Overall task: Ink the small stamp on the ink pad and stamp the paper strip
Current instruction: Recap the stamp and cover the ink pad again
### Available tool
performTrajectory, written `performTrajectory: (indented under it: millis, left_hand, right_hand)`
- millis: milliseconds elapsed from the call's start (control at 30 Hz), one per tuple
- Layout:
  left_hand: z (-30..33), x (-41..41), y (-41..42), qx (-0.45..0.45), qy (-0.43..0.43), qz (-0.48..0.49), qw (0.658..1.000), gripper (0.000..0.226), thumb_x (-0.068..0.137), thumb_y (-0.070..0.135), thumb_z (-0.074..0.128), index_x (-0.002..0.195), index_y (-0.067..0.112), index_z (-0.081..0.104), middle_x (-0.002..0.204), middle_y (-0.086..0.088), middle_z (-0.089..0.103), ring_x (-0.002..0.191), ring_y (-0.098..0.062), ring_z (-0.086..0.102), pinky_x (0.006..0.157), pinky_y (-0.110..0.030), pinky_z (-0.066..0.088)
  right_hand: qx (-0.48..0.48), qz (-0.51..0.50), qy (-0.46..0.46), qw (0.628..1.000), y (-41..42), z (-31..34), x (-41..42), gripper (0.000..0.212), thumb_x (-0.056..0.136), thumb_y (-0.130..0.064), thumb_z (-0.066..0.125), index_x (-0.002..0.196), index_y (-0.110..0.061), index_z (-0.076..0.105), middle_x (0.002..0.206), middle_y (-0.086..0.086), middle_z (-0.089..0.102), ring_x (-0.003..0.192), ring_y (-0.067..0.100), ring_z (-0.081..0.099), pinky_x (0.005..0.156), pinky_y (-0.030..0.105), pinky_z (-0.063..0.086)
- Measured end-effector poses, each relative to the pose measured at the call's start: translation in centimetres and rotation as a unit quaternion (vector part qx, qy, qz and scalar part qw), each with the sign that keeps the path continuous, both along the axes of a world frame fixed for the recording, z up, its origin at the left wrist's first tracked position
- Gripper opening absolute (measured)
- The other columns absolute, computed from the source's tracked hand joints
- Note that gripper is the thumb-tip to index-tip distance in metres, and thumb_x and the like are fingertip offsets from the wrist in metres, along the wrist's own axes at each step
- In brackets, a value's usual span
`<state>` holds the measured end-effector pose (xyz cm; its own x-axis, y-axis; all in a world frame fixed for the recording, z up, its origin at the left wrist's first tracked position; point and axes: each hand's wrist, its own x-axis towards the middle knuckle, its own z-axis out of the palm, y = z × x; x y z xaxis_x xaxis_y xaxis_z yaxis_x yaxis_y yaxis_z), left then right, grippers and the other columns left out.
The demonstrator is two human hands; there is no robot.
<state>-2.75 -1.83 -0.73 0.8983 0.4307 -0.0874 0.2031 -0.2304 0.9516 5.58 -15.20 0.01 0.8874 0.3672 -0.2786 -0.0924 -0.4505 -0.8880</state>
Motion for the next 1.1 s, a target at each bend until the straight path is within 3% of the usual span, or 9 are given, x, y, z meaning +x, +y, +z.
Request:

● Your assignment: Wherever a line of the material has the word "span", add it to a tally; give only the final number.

● Exercise response: 2